Dalam dakwaan yang diajukan ke pengadilan, Wilcox bahkan mengaku tidak memiliki transaksi aset digital selama tahun 2022. Ia menjawab “tidak” saat diminta mengonfirmasi apakah dirinya pernah menerima, menjual, atau menukar aset digital sepanjang tahun tersebut.
Padahal menurut aturan pajak di Amerika Serikat, setiap transaksi NFT, termasuk penjualan, harus dilaporkan sebagai penghasilan yang dikenai pajak.
Diselidiki Regulator Pajak AS
Kasus ini diselidiki langsung oleh divisi Investigasi Kriminal dari Internal Revenue Service (IRS), badan pajak Amerika. Asisten Jaksa AS David C. Williams adalah pihak yang menangani kasus ini.
Yury Kruty, Agen Khusus Penanggung Jawab IRS wilayah Philadelphia, menyatakan bahwa pihaknya sangat serius menangani upaya manipulasi finansial di dunia aset digital.

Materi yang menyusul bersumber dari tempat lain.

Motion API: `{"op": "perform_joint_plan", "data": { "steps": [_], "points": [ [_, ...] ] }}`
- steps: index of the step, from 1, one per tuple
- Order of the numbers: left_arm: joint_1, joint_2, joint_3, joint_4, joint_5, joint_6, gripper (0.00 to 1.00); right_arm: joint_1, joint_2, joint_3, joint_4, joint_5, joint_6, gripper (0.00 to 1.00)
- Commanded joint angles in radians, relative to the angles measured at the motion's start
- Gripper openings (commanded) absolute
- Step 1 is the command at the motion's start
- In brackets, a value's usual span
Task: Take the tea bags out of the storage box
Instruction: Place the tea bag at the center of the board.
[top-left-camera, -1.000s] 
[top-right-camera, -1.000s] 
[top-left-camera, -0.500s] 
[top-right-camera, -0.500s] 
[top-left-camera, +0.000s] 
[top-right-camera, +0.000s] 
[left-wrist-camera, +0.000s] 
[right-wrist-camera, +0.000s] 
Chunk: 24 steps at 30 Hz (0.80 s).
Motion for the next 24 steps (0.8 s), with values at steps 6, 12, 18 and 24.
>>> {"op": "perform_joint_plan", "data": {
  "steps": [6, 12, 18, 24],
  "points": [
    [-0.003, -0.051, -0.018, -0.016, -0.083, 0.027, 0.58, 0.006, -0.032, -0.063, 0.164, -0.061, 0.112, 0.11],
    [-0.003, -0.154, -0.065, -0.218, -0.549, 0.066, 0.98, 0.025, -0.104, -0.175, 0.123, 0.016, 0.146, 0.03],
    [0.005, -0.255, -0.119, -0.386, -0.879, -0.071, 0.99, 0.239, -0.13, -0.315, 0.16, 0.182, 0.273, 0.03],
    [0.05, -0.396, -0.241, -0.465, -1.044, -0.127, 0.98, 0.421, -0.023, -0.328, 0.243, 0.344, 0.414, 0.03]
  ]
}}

“Penyelidikan Kriminal IRS berkomitmen untuk mengungkap skema keuangan rumit yang melibatkan mata uang virtual dan NFT yang dirancang untuk menyembunyikan pendapatan kena pajak,” ujar Kruty.
CryptoPunks: NFT Ikonik dengan Nilai Jual Tinggi
CryptoPunks sendiri adalah koleksi NFT berbasis Ethereum yang dirilis sejak 2017. Terdiri dari 10.000 karakter piksel unik dengan atribut berbeda-beda seperti gaya rambut, aksesori, dan pakaian, NFT ini menjadi simbol seni digital dan eksklusivitas di dunia kripto.
Awalnya dikembangkan oleh Larva Labs, kini proyek tersebut dikelola oleh Yuga Labs, perusahaan yang juga mengelola koleksi Bored Ape Yacht Club (BAYC).
Popularitas CryptoPunks melonjak tajam di masa keemasan NFT pada 2021–2022. Tapi kasus seperti ini menunjukkan bahwa keuntungan besar di dunia kripto tetap wajib taat aturan, terutama soal pajak.